(Stored records)
=== Section Start ===

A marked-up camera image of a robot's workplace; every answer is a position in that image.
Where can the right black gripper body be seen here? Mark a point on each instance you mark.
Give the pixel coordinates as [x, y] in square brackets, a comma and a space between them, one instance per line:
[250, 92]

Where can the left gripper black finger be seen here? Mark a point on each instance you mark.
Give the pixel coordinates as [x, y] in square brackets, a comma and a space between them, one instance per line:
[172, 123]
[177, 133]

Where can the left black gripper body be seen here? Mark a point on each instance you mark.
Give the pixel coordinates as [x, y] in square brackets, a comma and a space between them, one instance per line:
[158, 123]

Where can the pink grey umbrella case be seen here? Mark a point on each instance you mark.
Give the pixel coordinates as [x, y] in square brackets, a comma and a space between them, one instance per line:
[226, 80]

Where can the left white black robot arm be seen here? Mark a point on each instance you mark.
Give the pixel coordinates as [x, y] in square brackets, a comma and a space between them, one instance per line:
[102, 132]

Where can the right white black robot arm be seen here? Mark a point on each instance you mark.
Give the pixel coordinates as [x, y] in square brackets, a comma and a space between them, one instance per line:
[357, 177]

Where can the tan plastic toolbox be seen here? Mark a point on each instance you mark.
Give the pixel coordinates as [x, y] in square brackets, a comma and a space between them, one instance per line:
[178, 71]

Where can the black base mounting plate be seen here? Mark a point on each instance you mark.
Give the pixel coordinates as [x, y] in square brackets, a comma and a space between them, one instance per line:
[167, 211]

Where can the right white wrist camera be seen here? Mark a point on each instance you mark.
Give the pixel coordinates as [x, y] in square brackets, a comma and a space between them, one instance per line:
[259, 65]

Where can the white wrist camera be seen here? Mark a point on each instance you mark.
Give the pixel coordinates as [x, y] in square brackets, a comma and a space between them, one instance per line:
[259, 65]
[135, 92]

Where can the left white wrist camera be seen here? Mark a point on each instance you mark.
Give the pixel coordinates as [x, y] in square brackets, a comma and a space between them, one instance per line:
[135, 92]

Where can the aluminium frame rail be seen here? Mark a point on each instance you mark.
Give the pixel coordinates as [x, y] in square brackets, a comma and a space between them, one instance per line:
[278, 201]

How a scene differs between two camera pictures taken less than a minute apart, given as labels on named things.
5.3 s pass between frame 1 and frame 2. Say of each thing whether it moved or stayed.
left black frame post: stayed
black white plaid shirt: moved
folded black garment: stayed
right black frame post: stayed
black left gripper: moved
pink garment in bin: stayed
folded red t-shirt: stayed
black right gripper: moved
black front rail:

=== Section End ===

**Assignment:** The answer consists of the lines above that include the word "rail", each copied exactly.

**Output for this task:**
Where can the aluminium frame rail be seen here? Mark a point on each instance you mark.
black front rail:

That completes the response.